リオ・ティントとグレンコアの交渉決裂の背景には、複数の要因が絡んでいる。業界関係者によれば、価格面の折り合いがつかなかったことが最大の原因とみられる。グレンコア側が提示した買収価格がリオ・ティントの想定を上回り、株主からの反発を招いた模様だ。特に、グレンコアの石炭資産評価を巡る見解の相違が決定的な対立点となった。
「リオ・ティントはESG(環境・社会・企業統治)投資を重視しており、石炭関連事業の拡大は同社の戦略と相容れない」とBTCCアナリストチームは指摘する。実際、リオ・ティントは近年、炭素集約型資産の売却を進めており、2024年までに石炭事業から完全撤退する方針を明らかにしている。
グレンコアにとっての打撃はどれほどか?
今回の交渉決裂はグレンコアにとって大きな痛手となった。同社は2014年から2024年にかけて実施した事業再編の一環として、リオ・ティントとの統合によりさらなる規模の経済を追求する戦略を描いていた。CEOのGary Nagle氏は「我々の資産ポートフォリオは業界最高水準にある」と強調していたが、市場の反応は冷ややかだ。

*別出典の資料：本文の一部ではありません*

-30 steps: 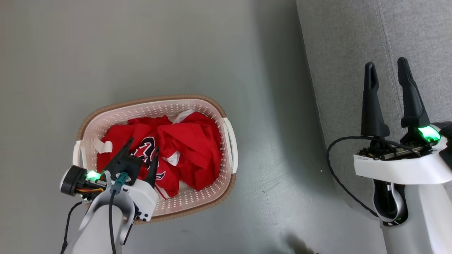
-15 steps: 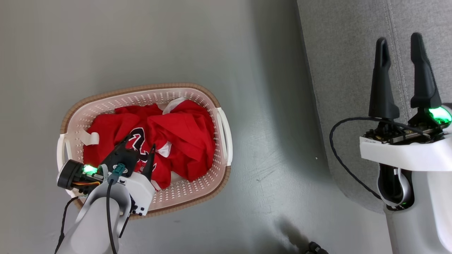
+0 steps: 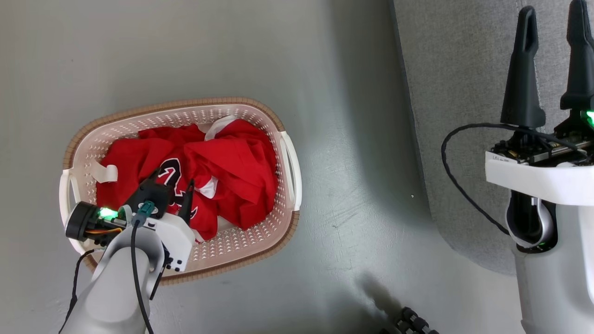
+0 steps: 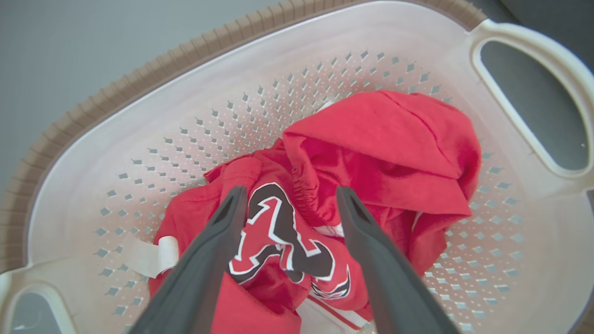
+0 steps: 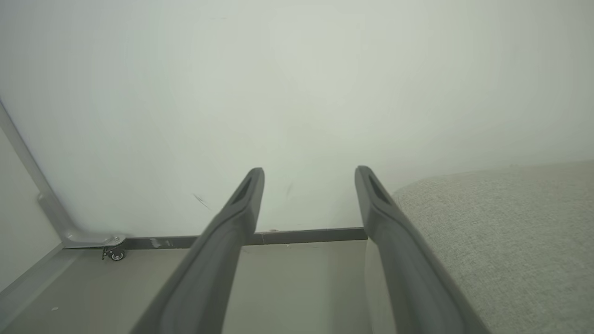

グレンコアの時価総額は1560億ドル、リオ・ティントは750億ドルと、両社の規模差も交渉を難航させた一因とみられる。特に、グレンコアの主力である石炭・石油部門が、脱炭素の流れの中で評価減圧力にさらされていることがネックとなった。
リオ・ティントの今後の戦略は?
リオ・ティントは今回のM&A断念を受け、既存資産の効率化に注力する方針を明らかにした。Simon Trott CEOは「我々は銅やリチウムなど脱炭素時代に不可欠な鉱物資源に投資を集中させる」と語り、2025年までに130億ドル規模の設備投資を計画している。
同社は2008年の資源バブル崩壊後、2014年に大規模な事業再編を実施した実績がある。BTCCアナリストは「リオ・ティントは過去の教訓を活かし、無理のない成長戦略を選択した」と評価する。実際、同社の財務体質は業界トップクラスで、2024年第1四半期の純利益は前年比10.8%増の456億ドルを記録している。
鉱業界全体への影響は?
今回のM&A破談は、資源メジャー間の再編動向に大きな影響を与えそうだ。市場では、BHPグループやアングロアメリカンなど他の大手による買収提案の可能性も囁かれている。特に、銅需要の急増を見据え、リチウムやレアアースなどの戦略的鉱物を巡る争奪戦が激化するとの見方が強い。
業界関係者は「2026年1月をめどに新たなM&Aの動きが出てくるだろう」と予測する。実際、資源価格の変動率(ボラティリティ)を測定する指標は過去最高水準に達しており、市場の緊張感が高まっている。
投資家にとっての教訓は?
今回の事例は、ESG要因がM&Aに与える影響の大きさを改めて示した。ある機関投資家は「もはや財務的なシナジーだけでは大型M&Aを正当化できない時代になった」と指摘する。実際、2024年現在、世界のESG関連資産は490兆ドルに達し、全運用資産の40%を占めている。
BTCCアナリストチームは「資源会社は今後、伝統的な規模の経済だけでなく、サプライチェーンの脱炭素化や地域社会との共生といった要素も競争力の源泉として磨く必要がある」と助言する。短期的には市場の混乱も予想されるが、長期的には業界の持続可能性を高める契機となる可能性もある。